**TRY IT**
Output the data below exactly.

*** PROVIDED DATA Section Begins ***

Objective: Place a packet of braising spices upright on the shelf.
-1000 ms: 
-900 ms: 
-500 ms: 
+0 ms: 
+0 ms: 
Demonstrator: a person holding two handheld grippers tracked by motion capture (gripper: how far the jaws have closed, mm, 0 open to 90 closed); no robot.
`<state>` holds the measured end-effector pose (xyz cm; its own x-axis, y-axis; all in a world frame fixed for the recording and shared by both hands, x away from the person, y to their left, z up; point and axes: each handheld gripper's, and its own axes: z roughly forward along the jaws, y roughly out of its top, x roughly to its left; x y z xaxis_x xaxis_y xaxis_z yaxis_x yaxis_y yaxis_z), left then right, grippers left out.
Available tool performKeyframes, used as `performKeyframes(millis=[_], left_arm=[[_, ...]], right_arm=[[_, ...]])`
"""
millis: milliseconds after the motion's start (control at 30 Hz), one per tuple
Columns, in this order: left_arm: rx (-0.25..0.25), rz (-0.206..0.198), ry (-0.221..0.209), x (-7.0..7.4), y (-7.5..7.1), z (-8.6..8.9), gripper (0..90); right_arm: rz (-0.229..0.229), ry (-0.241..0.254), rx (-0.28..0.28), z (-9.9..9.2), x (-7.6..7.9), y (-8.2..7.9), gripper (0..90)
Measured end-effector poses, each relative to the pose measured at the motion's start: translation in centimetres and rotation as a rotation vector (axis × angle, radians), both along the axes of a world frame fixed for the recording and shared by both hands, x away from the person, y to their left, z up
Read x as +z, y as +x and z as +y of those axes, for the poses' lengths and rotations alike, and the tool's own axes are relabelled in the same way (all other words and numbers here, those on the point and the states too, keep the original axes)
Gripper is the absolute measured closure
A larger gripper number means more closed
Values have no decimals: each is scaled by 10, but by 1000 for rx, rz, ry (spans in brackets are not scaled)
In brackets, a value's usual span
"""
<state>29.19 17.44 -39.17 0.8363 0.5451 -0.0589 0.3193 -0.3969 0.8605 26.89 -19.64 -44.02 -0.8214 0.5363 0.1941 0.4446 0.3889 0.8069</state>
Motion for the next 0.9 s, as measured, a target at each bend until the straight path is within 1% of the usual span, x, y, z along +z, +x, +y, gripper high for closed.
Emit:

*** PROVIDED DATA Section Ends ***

**SOLUTION**
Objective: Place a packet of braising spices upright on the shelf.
-1000 ms: 
-900 ms: 
-500 ms: 
+0 ms: 
+0 ms: 
Demonstrator: a person holding two handheld grippers tracked by motion capture (gripper: how far the jaws have closed, mm, 0 open to 90 closed); no robot.
`<state>` holds the measured end-effector pose (xyz cm; its own x-axis, y-axis; all in a world frame fixed for the recording and shared by both hands, x away from the person, y to their left, z up; point and axes: each handheld gripper's, and its own axes: z roughly forward along the jaws, y roughly out of its top, x roughly to its left; x y z xaxis_x xaxis_y xaxis_z yaxis_x yaxis_y yaxis_z), left then right, grippers left out.
Available tool performKeyframes, used as `performKeyframes(millis=[_], left_arm=[[_, ...]], right_arm=[[_, ...]])`
"""
millis: milliseconds after the motion's start (control at 30 Hz), one per tuple
Columns, in this order: left_arm: rx (-0.25..0.25), rz (-0.206..0.198), ry (-0.221..0.209), x (-7.0..7.4), y (-7.5..7.1), z (-8.6..8.9), gripper (0..90); right_arm: rz (-0.229..0.229), ry (-0.241..0.254), rx (-0.28..0.28), z (-9.9..9.2), x (-7.6..7.9), y (-8.2..7.9), gripper (0..90)
Measured end-effector poses, each relative to the pose measured at the motion's start: translation in centimetres and rotation as a rotation vector (axis × angle, radians), both along the axes of a world frame fixed for the recording and shared by both hands, x away from the person, y to their left, z up
Read x as +z, y as +x and z as +y of those axes, for the poses' lengths and rotations alike, and the tool's own axes are relabelled in the same way (all other words and numbers here, those on the point and the states too, keep the original axes)
Gripper is the absolute measured closure
A larger gripper number means more closed
Values have no decimals: each is scaled by 10, but by 1000 for rx, rz, ry (spans in brackets are not scaled)
In brackets, a value's usual span
"""
<state>29.19 17.44 -39.17 0.8363 0.5451 -0.0589 0.3193 -0.3969 0.8605 26.89 -19.64 -44.02 -0.8214 0.5363 0.1941 0.4446 0.3889 0.8069</state>
Motion for the next 0.9 s, as measured, a target at each bend until the straight path is within 1% of the usual span, x, y, z along +z, +x, +y, gripper high for closed.
Emit:

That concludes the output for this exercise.